[Linux-cluster] Periodic hang of file system accesses using GFS/GNBD (gnbd (pid 12082: du) got signal 1)

Mon May 15 20:13:37 UTC 2006

Hi, I have a two-node cluster where each node exports filesystems to the
other node, e.g.

nodeA:
  2tb array /dev/sdc
  LVM PV/VG/LV created
  /dev/nodea_sdc_vg/lvol0 mounted on /array/nodea
  /dev/sdc is exported via gnbd
  nodeb gnbd (/dev/sdc) device is imported
  /dev/nodeb_sdc_vg/lvol0 mounted on /array/nodeb

nodeB:
  2tb array /dev/sdc
  LVM PV/VG/LV created
  /dev/nodeb_sdc_vg/lvol0 mounted on /array/nodeb
  /dev/sdc is exported via gnbd
  nodea gnbd (/dev/sdc) device is imported
  /dev/nodea_sdc_vg/lvol0 mounted on /array/nodea

Everything seemed to work fine when I set it up. I ran some bonnie++
tests with pretty vigorous settings, on each node against it's local GFS
and on each node against the remote GFS, and the same simultaneously,
everything worked fine.

I've now put 200+gb of data on it and I'm encountering the problem where
normal processes like find, du, or ls hang against nodeb's array while
on nodea. Messages like the following appear in the dmesg on nodea (note
that I have not used kill on any of these processes, so I'm not kill
-9'ing them to get this):

gnbd (pid 12082: du) got signal 9
gnbd0: Send control failed (result -4)
gnbd0: Receive control failed (result -32)
gnbd0: shutting down socket
exitting GNBD_DO_IT ioctl
resending requests
gnbd (pid 12082: du) got signal 1
gnbd0: Send control failed (result -4)
gnbd (pid 20598: find) got signal 9
gnbd0: Send control failed (result -4)
gnbd (pid 4238: diff) got signal 9
gnbd0: Send control failed (result -4)
gnbd0: Receive control failed (result -32)
gnbd0: shutting down socket
exitting GNBD_DO_IT ioctl
resending requests

Looking at the code with my limited knowledge of kernel programming, it
looks like this means that a SIGKILL/SIGSEGV got trapped during the
sock_sendmsg/sock_recvmsg? It's pretty easy to get this problem to manifest.

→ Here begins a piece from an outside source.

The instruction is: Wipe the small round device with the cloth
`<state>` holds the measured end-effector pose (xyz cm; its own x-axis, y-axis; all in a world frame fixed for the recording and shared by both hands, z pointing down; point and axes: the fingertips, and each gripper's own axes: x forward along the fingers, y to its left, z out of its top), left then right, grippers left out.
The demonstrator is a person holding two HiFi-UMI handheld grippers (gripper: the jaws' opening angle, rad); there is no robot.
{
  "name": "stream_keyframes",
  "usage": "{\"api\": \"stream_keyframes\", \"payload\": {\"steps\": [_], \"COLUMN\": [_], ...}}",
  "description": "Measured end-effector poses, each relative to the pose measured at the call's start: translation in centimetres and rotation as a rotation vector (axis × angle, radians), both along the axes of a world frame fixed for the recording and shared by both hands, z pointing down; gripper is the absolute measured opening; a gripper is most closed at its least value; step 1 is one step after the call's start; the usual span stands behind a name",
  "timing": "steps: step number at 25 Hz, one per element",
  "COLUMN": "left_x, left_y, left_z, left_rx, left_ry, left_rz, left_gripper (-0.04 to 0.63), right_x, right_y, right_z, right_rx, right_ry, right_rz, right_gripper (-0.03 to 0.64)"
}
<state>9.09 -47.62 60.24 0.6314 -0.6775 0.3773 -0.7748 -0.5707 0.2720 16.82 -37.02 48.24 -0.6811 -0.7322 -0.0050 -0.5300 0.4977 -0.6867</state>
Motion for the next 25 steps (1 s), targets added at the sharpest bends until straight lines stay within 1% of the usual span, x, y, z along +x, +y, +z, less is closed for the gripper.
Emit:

I can clear the hang by doing gndb_export -O -R on the server (nodeb)
and reexport. The client (nodea) automatically picks up the
disconnect/reconnect and SIGKILL's the hung process.

After this has happened a bunch of times, it looks like the GFS has got
a little corrupted -- I ran a gfs_fsck -y -v on it and it cleaned up a
bunch of fsck bitmap mismatches.

It doesn't look like network connectivity is being lost at all between
the two nodes, but I can't be absolutely sure a single packet didn't get
dropped here or there.

Any help would be greatly appreciated!

-Ross

Vital statistics of the systems (both are running identical kernel +
GFS/GNBD/CMAN/etc modules, compiled on one and copied to the other)

Linux nodea 2.6.12.6 #2 SMP Fri Apr 14 19:59:14 EDT 2006 i686 i686 i386
GNU/Linux

cman-kernel-2.6.11.5-20050601.152643.FC4
dlm-kernel-2.6.11.5-20050601.152643.FC4
gfs-kernel-2.6.11.8-20050601.152643.FC4
gnbd-kernel-2.6.11.2-20050420.133124.FC4

Both boxes are dual xeons 2.8ghz with 4gb ram each (but with the BIOS
memory mapping issue that prevents us from seeing all 4gb, so really
3.3gb). The arrays are SATA arrays on top of Areca cards -- one box has
dual ARC-1120's and the other has a single ARC-1160 split up using LVM.